Guillaume pense déjà au coup d’après. Lennon aurait dit de lui qu’il a rejoint le camp des « rêveurs ». Dans trois années quand il retrouvera le label bio, quand il se sera relevé des millésimes éprouvants de 2016 et 2017, il pourrait s’attaquer à un nouveau défi : la biodynamie. « Ça me tenterait bien », confesse-t-il. D’autant qu’il avait fait son stage chez André Mireille Tissot, dans le Jura, un domaine qui a rejoint depuis les disciples de l’école de Rudolf Steiner. Guillaume y est retourné récemment. Il en est revenu séduit, même s’il n’entend pas pousser jusqu’à remplacer les fils de fer dans les vignes par des échalas en bois. Mais s’il franchit le pas, ce sera pour ses trois filles. Son rêve est de leur transmettre des vignes en pleine santé.
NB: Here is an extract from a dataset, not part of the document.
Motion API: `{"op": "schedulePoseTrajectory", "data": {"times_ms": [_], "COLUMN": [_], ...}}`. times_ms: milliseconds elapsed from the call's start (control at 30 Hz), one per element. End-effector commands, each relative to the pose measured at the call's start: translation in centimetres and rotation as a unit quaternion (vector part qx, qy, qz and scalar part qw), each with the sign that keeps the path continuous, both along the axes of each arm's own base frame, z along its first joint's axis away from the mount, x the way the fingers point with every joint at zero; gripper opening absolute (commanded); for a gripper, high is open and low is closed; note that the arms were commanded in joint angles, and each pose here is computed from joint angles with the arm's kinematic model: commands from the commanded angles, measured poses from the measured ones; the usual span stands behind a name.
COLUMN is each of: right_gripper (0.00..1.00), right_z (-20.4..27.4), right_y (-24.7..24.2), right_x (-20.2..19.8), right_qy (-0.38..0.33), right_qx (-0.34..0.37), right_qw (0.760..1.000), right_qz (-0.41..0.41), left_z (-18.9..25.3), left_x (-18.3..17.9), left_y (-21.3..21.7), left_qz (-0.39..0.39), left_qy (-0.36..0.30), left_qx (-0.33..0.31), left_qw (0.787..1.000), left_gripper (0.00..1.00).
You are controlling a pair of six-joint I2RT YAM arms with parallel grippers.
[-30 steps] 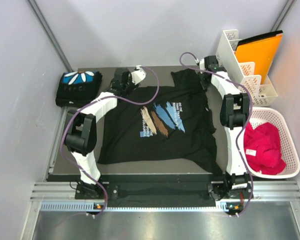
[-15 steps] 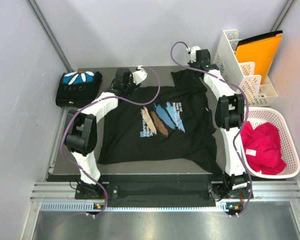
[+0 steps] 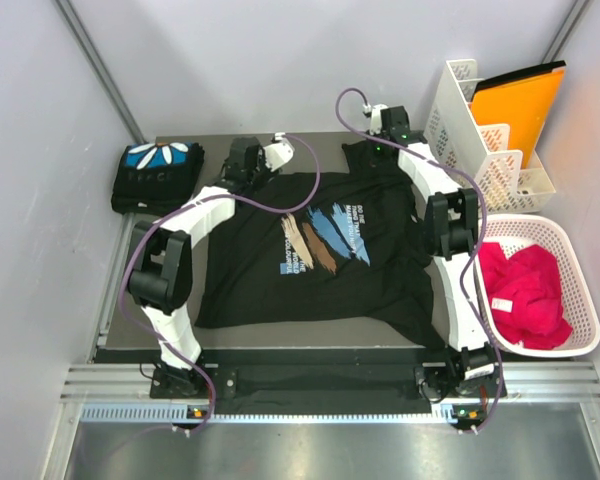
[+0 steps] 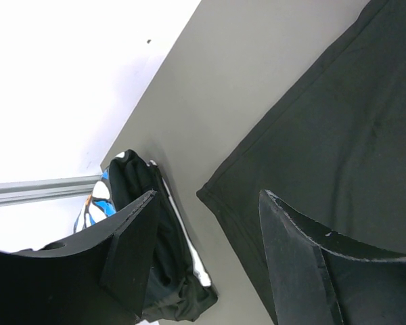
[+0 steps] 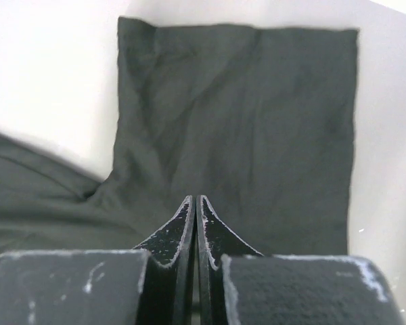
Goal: Fold and stack the t-shirts
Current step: Flatten the tshirt out
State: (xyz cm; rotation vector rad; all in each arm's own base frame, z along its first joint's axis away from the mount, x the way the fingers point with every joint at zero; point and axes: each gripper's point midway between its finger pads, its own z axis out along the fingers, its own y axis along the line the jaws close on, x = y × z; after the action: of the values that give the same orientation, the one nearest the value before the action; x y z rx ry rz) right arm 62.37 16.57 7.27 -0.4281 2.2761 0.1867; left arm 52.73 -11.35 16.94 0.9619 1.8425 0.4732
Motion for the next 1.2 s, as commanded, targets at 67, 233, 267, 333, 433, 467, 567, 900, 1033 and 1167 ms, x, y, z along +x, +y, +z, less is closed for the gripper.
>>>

Guillaume a des rêves, mais il a tellement les pieds dans ses vignes qu’il en oublie de parler de la renommée de ses vins. Il faut pratiquement lui tirer les vers du nez pour apprendre que son vin participe au festival Festival de Cannes. Les stars peuvent l’apprécier au Park 45 le restaurant étoilé du Le Grand Hôtel, Cannes, avant la montée des marches… avec modération pour ne pas trébucher. Ok, ce n’est pa du Lennon, mais c’est la chute de cet article.